**Your assignment:** Transcribe each line below word for word.

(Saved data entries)

= = = =

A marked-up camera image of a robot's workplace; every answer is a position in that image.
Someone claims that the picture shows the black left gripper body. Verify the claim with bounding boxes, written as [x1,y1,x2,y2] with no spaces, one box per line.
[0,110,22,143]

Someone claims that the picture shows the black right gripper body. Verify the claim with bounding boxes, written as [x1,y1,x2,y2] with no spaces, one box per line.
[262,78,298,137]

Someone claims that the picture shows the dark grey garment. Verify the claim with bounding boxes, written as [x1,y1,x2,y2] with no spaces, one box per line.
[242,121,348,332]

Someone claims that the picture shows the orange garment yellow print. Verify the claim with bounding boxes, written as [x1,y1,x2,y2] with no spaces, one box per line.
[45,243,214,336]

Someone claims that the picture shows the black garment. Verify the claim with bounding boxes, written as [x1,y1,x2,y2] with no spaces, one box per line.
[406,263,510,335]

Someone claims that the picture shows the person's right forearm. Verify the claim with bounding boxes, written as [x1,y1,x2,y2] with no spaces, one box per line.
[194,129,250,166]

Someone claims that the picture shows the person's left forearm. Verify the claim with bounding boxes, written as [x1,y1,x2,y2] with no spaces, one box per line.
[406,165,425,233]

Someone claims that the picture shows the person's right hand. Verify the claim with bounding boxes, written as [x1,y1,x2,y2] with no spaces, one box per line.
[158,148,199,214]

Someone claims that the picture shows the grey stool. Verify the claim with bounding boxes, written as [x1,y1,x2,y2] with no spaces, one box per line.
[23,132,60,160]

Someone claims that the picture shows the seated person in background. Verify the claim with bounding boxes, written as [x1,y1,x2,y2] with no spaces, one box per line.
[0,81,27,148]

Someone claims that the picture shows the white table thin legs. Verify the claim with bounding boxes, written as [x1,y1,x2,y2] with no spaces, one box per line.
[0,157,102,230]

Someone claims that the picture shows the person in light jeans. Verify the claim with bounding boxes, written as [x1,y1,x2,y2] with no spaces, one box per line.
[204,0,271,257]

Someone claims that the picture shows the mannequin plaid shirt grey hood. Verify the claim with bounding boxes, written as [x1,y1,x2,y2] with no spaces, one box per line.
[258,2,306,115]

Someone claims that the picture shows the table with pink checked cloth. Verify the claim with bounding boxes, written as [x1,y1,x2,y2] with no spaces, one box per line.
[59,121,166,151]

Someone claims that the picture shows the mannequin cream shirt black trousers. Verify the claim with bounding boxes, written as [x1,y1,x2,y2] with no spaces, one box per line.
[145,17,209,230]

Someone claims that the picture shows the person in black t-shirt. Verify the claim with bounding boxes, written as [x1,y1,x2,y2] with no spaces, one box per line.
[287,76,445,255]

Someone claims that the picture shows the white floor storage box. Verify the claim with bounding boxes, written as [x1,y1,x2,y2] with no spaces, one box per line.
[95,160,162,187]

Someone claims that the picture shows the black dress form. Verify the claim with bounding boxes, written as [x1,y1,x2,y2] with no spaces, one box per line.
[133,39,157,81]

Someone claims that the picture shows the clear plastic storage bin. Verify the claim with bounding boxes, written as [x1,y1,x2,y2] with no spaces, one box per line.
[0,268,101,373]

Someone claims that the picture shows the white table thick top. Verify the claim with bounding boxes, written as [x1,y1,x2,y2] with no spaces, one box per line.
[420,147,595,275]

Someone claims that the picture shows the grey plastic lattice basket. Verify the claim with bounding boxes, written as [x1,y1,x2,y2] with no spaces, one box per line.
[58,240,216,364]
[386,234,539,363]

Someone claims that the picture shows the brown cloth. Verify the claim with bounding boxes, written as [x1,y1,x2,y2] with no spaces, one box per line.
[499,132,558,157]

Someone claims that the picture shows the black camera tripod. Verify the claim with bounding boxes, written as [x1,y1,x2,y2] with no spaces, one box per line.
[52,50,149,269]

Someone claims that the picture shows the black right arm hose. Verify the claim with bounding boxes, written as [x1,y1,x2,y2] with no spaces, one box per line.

= = = =

**Result for this task:**
A marked-up camera image of a robot's workplace; every answer is a position in that image.
Someone claims that the picture shows the black left gripper body. Verify the claim with bounding boxes, written as [x1,y1,x2,y2] with no spaces, one box per line.
[0,110,22,143]

Someone claims that the picture shows the black right gripper body. Verify the claim with bounding boxes, written as [x1,y1,x2,y2] with no spaces, one box per line.
[262,78,298,137]

Someone claims that the picture shows the dark grey garment. Verify the claim with bounding boxes, written as [x1,y1,x2,y2] with no spaces, one box per line.
[242,121,348,332]

Someone claims that the picture shows the orange garment yellow print. Verify the claim with bounding boxes, written as [x1,y1,x2,y2] with no spaces, one box per line.
[45,243,214,336]

Someone claims that the picture shows the black garment. Verify the claim with bounding boxes, written as [x1,y1,x2,y2] with no spaces, one box per line.
[406,263,510,335]

Someone claims that the picture shows the person's right forearm. Verify the claim with bounding boxes, written as [x1,y1,x2,y2] with no spaces, one box per line.
[194,129,250,166]

Someone claims that the picture shows the person's left forearm. Verify the claim with bounding boxes, written as [x1,y1,x2,y2] with no spaces, one box per line.
[406,165,425,233]

Someone claims that the picture shows the person's right hand. Verify the claim with bounding boxes, written as [x1,y1,x2,y2] with no spaces, one box per line.
[158,148,199,214]

Someone claims that the picture shows the grey stool. Verify the claim with bounding boxes, written as [x1,y1,x2,y2] with no spaces, one box per line.
[23,132,60,160]

Someone claims that the picture shows the seated person in background. Verify the claim with bounding boxes, written as [x1,y1,x2,y2] with no spaces, one box per line.
[0,81,27,148]

Someone claims that the picture shows the white table thin legs. Verify the claim with bounding boxes, written as [x1,y1,x2,y2] with no spaces, one box per line.
[0,157,102,230]

Someone claims that the picture shows the person in light jeans. Verify the claim with bounding boxes, written as [x1,y1,x2,y2] with no spaces, one box per line.
[204,0,271,257]

Someone claims that the picture shows the mannequin plaid shirt grey hood. Verify the claim with bounding boxes, written as [x1,y1,x2,y2] with no spaces, one box per line.
[258,2,306,115]

Someone claims that the picture shows the table with pink checked cloth. Verify the claim with bounding boxes, written as [x1,y1,x2,y2] with no spaces, one box per line.
[59,121,166,151]

Someone claims that the picture shows the mannequin cream shirt black trousers. Verify the claim with bounding boxes, written as [x1,y1,x2,y2] with no spaces, one box per line.
[145,17,209,230]

Someone claims that the picture shows the person in black t-shirt. Verify the claim with bounding boxes, written as [x1,y1,x2,y2] with no spaces, one box per line.
[287,76,445,255]

Someone claims that the picture shows the white floor storage box. Verify the claim with bounding boxes, written as [x1,y1,x2,y2] with no spaces, one box per line.
[95,160,162,187]

Someone claims that the picture shows the black dress form. Verify the claim with bounding boxes, written as [x1,y1,x2,y2] with no spaces, one box per line.
[133,39,157,81]

Someone claims that the picture shows the clear plastic storage bin. Verify the claim with bounding boxes, written as [x1,y1,x2,y2] with no spaces, one box per line.
[0,268,101,373]

Someone claims that the picture shows the white table thick top. Verify the claim with bounding boxes, written as [x1,y1,x2,y2] with no spaces, one box per line.
[420,147,595,275]

Someone claims that the picture shows the grey plastic lattice basket. Verify the claim with bounding boxes, written as [x1,y1,x2,y2] with no spaces, one box per line.
[58,240,216,364]
[386,234,539,363]

Someone claims that the picture shows the brown cloth. Verify the claim with bounding boxes, written as [x1,y1,x2,y2] with no spaces, one box per line.
[499,132,558,157]

Someone claims that the picture shows the black camera tripod. Verify the claim with bounding boxes, written as [x1,y1,x2,y2] with no spaces, one box per line.
[52,50,149,269]

Someone claims that the picture shows the black right arm hose. Verify the claim with bounding boxes, written as [x1,y1,x2,y2] with no spaces, one box per line.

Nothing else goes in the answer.